## [What the task requires]
Could you set down exactly the lines in the records below between the line holding "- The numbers" and the line holding "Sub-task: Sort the", inclusive?

## [Information supplied]
————

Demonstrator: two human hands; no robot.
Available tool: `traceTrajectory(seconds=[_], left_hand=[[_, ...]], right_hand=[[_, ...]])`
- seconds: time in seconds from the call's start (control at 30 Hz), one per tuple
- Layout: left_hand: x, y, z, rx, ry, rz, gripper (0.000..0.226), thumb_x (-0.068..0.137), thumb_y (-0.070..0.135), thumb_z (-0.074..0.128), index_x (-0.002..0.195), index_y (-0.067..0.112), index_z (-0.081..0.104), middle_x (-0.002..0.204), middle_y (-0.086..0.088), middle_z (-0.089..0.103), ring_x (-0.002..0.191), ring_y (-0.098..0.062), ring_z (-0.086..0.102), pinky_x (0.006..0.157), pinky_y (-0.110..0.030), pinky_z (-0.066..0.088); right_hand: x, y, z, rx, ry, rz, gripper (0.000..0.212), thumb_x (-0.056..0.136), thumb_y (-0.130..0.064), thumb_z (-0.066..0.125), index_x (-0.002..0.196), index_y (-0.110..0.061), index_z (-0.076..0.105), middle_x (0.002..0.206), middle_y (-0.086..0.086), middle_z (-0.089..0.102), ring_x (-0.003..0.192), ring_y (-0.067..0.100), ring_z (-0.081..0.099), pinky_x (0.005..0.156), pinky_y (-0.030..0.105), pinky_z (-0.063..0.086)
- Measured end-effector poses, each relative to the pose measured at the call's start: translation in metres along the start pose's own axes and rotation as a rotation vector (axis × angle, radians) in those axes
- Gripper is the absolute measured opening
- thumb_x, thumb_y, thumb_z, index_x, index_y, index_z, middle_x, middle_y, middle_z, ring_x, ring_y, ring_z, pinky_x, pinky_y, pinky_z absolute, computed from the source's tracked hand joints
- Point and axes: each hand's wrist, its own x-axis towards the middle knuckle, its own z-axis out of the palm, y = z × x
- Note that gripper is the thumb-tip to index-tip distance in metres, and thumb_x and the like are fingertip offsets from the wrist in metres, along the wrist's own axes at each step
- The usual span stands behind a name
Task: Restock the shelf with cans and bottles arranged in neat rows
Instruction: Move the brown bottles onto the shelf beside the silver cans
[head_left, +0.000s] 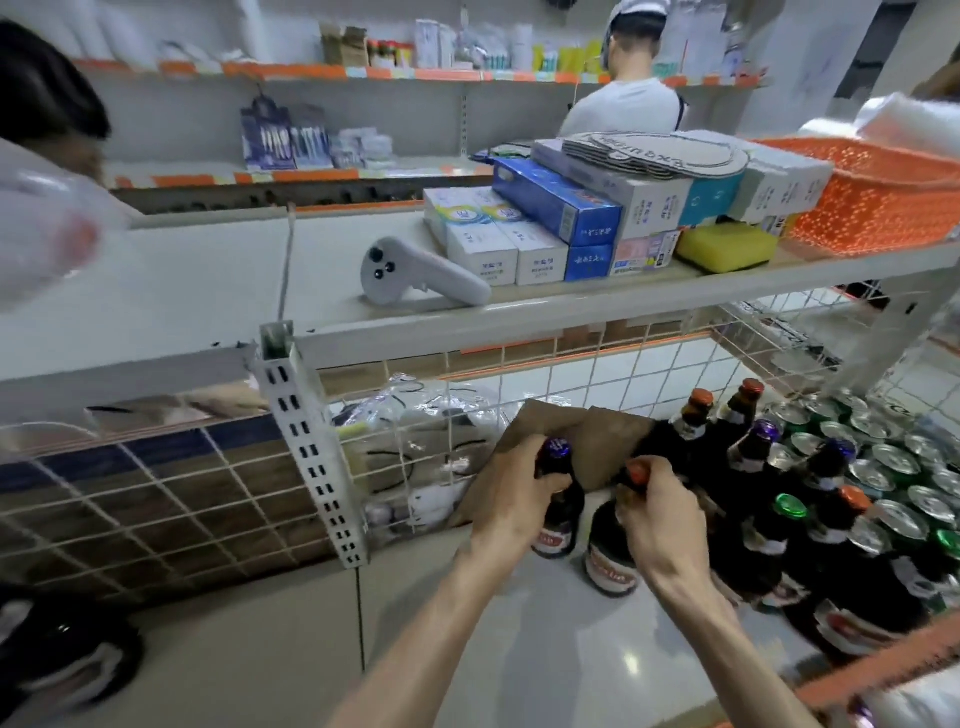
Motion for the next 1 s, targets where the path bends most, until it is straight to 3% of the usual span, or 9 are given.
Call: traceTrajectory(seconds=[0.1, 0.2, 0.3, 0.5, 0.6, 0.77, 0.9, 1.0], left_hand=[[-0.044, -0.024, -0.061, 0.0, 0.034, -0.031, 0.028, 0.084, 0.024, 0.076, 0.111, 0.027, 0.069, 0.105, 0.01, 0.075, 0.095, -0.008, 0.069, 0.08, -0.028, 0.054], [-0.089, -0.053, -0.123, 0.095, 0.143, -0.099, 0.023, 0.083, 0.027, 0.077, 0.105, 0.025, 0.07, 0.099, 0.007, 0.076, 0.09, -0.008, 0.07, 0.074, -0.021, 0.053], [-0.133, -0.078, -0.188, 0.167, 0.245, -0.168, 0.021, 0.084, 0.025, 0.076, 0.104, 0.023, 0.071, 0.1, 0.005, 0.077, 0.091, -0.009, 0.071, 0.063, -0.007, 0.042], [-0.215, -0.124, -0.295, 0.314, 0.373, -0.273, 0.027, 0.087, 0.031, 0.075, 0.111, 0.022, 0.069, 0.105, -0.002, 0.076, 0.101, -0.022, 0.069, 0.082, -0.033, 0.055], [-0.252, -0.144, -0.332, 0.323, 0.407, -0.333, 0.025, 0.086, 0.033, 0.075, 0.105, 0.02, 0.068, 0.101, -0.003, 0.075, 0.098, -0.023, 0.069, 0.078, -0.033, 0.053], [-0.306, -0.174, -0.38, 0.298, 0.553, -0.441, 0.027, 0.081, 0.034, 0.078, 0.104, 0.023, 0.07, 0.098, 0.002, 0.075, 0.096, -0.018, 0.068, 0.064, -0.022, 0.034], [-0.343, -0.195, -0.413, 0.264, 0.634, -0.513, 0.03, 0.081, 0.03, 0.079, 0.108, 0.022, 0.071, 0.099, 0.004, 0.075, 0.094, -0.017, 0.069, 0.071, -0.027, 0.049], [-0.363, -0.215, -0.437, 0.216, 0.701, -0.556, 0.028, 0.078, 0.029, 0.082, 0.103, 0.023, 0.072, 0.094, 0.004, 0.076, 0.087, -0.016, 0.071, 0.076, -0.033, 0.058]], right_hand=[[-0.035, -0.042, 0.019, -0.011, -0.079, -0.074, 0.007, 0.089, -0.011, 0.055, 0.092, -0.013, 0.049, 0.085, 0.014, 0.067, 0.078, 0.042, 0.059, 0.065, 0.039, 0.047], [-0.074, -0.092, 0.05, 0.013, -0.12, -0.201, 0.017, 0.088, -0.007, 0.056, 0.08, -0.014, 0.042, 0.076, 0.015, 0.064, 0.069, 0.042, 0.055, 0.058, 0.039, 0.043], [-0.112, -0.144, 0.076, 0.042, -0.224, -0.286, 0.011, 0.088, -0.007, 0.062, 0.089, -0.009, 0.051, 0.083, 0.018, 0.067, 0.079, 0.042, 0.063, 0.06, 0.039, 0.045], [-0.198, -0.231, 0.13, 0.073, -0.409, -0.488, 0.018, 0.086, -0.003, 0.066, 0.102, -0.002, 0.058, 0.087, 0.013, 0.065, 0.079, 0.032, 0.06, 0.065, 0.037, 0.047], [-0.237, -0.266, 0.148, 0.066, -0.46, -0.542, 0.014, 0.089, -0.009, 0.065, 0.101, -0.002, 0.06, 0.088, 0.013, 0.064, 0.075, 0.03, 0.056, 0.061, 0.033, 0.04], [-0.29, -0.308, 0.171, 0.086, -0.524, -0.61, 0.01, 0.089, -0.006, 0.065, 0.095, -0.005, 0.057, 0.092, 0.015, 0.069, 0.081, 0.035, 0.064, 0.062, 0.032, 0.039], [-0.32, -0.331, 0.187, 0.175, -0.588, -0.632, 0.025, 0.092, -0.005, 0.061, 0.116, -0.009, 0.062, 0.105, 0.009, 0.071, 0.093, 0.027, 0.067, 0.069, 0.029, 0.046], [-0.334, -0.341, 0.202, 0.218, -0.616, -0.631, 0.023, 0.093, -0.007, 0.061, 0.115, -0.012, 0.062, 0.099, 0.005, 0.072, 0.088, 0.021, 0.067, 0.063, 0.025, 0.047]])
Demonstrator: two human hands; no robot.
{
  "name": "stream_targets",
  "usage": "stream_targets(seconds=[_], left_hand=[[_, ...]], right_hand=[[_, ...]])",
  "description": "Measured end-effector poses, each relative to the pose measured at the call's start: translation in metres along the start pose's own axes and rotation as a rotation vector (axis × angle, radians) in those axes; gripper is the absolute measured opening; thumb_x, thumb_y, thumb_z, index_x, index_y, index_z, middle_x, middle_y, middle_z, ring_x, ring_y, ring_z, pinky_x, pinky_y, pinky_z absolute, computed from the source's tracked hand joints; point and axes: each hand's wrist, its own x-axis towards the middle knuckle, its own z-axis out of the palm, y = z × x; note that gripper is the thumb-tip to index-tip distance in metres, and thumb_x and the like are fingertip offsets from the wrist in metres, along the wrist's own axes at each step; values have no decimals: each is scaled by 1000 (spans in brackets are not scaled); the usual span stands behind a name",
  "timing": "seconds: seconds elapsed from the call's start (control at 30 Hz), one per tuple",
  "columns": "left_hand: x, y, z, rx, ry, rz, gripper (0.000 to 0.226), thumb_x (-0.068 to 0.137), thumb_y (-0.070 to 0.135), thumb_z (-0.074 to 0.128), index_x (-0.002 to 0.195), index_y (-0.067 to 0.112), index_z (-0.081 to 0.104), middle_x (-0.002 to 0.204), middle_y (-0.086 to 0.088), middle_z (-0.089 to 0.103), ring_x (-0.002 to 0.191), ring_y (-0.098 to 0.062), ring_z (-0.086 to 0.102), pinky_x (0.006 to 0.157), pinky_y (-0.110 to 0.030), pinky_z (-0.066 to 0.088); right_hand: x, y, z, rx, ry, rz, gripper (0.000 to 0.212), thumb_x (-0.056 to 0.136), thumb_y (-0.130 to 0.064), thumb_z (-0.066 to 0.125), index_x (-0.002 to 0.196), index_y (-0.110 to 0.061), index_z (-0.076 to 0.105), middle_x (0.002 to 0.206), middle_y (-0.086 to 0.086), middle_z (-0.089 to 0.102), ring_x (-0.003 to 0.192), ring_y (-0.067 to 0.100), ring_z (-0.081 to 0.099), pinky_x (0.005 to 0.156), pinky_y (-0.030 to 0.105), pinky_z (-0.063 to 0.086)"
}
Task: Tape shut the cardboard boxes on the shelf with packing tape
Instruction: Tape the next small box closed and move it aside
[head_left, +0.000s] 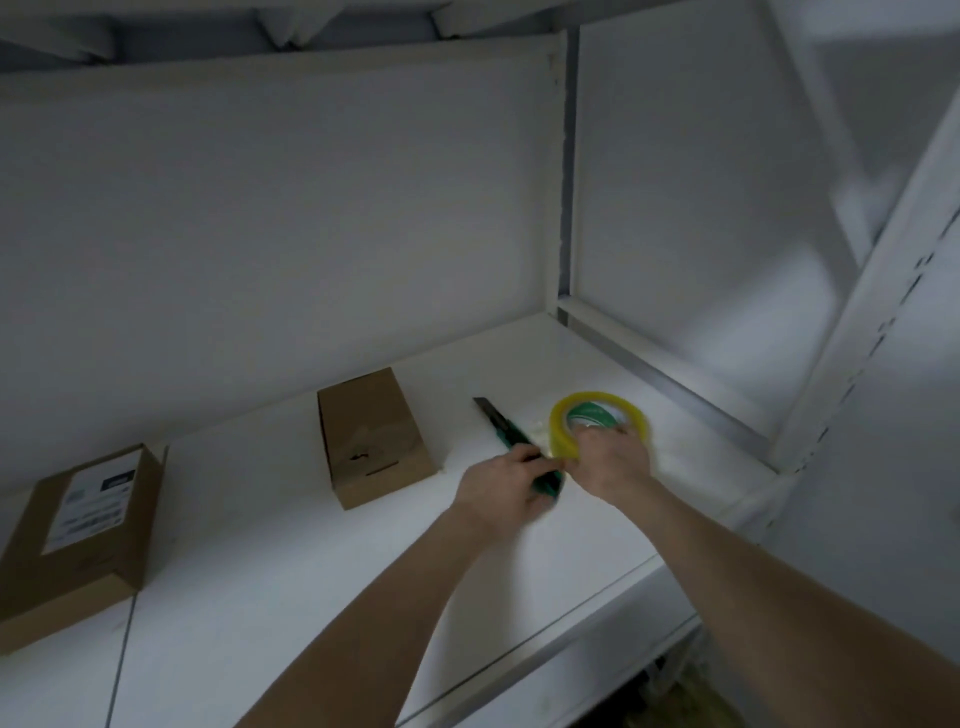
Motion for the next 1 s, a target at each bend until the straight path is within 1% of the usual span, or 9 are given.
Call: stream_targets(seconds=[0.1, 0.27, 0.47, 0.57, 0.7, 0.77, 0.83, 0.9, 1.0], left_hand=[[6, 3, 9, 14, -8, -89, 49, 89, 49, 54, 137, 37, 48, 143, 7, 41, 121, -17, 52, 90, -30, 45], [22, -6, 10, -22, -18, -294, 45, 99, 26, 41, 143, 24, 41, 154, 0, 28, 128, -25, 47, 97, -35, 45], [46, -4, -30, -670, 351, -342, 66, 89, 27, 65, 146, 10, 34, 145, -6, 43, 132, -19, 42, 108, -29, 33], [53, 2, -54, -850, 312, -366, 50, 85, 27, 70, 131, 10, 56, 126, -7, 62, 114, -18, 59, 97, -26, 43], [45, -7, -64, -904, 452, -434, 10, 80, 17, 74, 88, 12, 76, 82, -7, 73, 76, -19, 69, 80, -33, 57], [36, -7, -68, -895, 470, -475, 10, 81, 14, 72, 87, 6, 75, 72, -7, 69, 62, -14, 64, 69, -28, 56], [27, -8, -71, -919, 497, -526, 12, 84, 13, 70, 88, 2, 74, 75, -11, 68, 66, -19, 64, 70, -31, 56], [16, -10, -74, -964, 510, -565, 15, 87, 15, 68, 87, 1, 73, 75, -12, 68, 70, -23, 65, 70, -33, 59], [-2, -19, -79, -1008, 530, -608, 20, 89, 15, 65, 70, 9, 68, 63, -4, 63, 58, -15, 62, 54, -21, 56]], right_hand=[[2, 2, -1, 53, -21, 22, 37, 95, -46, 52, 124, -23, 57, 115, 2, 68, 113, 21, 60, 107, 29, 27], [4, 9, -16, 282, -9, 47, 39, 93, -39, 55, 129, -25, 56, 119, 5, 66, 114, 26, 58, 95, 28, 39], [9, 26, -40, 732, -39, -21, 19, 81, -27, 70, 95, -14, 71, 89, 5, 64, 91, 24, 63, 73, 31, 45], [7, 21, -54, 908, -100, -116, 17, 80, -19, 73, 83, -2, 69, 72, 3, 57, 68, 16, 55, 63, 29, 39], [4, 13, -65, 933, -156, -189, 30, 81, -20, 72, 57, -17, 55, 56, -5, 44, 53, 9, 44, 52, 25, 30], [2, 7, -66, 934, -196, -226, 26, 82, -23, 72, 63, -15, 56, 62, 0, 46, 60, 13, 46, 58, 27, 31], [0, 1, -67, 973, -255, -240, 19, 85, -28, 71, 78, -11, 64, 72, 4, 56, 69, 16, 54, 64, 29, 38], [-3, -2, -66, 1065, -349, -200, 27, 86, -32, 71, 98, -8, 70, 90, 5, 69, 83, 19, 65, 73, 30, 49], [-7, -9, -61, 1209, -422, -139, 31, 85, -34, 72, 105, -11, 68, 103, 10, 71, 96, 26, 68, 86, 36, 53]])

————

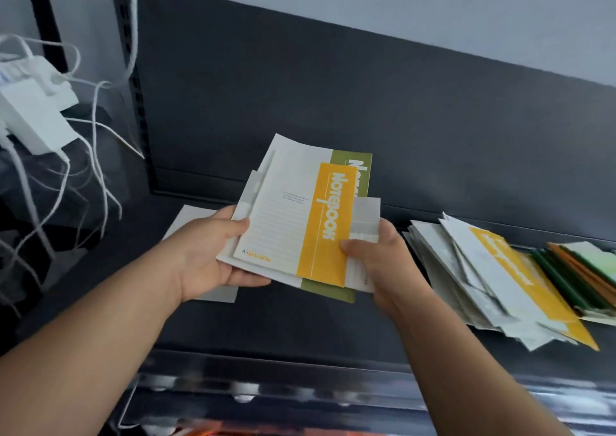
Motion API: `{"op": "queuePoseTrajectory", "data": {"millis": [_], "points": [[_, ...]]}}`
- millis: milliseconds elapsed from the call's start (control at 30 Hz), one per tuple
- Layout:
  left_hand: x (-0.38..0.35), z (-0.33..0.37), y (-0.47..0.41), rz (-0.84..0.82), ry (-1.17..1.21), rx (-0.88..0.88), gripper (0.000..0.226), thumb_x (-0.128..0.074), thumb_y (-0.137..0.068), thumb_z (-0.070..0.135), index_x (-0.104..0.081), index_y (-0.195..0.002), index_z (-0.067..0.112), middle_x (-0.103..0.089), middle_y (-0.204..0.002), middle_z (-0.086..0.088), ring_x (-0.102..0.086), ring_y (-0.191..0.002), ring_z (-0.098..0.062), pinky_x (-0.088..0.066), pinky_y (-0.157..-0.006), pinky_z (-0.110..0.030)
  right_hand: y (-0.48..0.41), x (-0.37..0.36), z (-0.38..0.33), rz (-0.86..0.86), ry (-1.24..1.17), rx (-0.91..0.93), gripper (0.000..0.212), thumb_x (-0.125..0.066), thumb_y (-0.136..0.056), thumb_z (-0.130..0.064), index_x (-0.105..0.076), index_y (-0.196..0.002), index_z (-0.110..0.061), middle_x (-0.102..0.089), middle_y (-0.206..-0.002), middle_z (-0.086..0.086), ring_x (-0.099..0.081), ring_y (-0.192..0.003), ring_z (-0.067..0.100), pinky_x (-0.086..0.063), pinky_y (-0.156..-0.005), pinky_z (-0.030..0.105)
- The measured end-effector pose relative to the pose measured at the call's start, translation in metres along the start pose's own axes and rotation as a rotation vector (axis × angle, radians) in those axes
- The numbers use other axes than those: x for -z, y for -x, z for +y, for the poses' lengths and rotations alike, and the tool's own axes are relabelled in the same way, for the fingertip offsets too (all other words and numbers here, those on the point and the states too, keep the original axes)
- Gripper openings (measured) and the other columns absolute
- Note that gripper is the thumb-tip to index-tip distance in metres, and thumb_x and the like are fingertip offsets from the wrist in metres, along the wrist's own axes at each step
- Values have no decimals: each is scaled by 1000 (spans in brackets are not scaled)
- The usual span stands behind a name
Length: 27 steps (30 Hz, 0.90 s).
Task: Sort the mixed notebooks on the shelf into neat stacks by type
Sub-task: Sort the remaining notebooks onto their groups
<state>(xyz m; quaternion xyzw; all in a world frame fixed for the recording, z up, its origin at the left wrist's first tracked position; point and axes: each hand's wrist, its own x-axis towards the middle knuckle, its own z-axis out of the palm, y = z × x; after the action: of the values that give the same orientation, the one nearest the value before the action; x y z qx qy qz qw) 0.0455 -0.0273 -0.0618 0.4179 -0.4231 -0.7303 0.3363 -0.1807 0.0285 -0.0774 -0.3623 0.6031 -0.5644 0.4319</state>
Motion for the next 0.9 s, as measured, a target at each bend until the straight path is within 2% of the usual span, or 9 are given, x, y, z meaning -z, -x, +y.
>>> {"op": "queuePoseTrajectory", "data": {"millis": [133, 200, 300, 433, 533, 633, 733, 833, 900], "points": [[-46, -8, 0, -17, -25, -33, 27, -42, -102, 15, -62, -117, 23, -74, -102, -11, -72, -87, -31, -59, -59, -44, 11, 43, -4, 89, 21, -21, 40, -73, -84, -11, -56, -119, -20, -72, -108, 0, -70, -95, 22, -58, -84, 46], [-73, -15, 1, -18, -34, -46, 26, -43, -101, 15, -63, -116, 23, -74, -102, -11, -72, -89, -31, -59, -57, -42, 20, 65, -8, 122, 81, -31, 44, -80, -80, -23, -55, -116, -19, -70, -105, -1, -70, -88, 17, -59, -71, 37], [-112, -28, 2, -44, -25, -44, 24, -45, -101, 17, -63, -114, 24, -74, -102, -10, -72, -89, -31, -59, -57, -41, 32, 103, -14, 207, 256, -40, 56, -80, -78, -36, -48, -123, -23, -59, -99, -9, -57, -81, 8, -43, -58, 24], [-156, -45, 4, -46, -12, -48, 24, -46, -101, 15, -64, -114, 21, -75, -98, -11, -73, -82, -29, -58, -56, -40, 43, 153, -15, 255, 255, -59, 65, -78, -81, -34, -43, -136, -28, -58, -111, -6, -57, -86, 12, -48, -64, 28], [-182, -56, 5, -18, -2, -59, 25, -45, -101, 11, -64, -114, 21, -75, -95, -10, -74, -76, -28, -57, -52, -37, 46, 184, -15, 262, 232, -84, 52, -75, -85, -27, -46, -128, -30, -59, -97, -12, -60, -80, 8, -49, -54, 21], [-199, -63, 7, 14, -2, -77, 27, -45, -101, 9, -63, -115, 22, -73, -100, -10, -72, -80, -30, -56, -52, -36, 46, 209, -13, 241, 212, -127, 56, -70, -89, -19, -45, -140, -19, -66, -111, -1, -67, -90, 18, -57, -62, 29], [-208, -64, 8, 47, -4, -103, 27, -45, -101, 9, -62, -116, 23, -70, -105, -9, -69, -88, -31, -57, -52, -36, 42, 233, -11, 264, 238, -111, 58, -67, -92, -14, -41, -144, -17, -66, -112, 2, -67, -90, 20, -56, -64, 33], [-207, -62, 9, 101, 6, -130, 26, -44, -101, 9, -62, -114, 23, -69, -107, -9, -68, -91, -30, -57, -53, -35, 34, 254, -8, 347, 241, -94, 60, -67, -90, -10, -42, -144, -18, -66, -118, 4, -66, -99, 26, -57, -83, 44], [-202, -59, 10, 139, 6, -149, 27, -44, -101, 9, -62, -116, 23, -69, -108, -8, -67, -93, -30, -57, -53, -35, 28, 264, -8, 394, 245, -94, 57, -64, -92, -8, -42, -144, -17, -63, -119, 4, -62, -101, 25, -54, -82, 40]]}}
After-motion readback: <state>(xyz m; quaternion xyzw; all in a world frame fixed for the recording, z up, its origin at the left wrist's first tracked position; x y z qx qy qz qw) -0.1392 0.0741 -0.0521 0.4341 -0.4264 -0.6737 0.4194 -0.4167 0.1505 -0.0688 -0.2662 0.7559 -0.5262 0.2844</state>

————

## [Solution below]
- The numbers use other axes than those: x for -z, y for -x, z for +y, for the poses' lengths and rotations alike, and the tool's own axes are relabelled in the same way, for the fingertip offsets too (all other words and numbers here, those on the point and the states too, keep the original axes)
- Gripper openings (measured) and the other columns absolute
- Note that gripper is the thumb-tip to index-tip distance in metres, and thumb_x and the like are fingertip offsets from the wrist in metres, along the wrist's own axes at each step
- Values have no decimals: each is scaled by 1000 (spans in brackets are not scaled)
- The usual span stands behind a name
Length: 27 steps (30 Hz, 0.90 s).
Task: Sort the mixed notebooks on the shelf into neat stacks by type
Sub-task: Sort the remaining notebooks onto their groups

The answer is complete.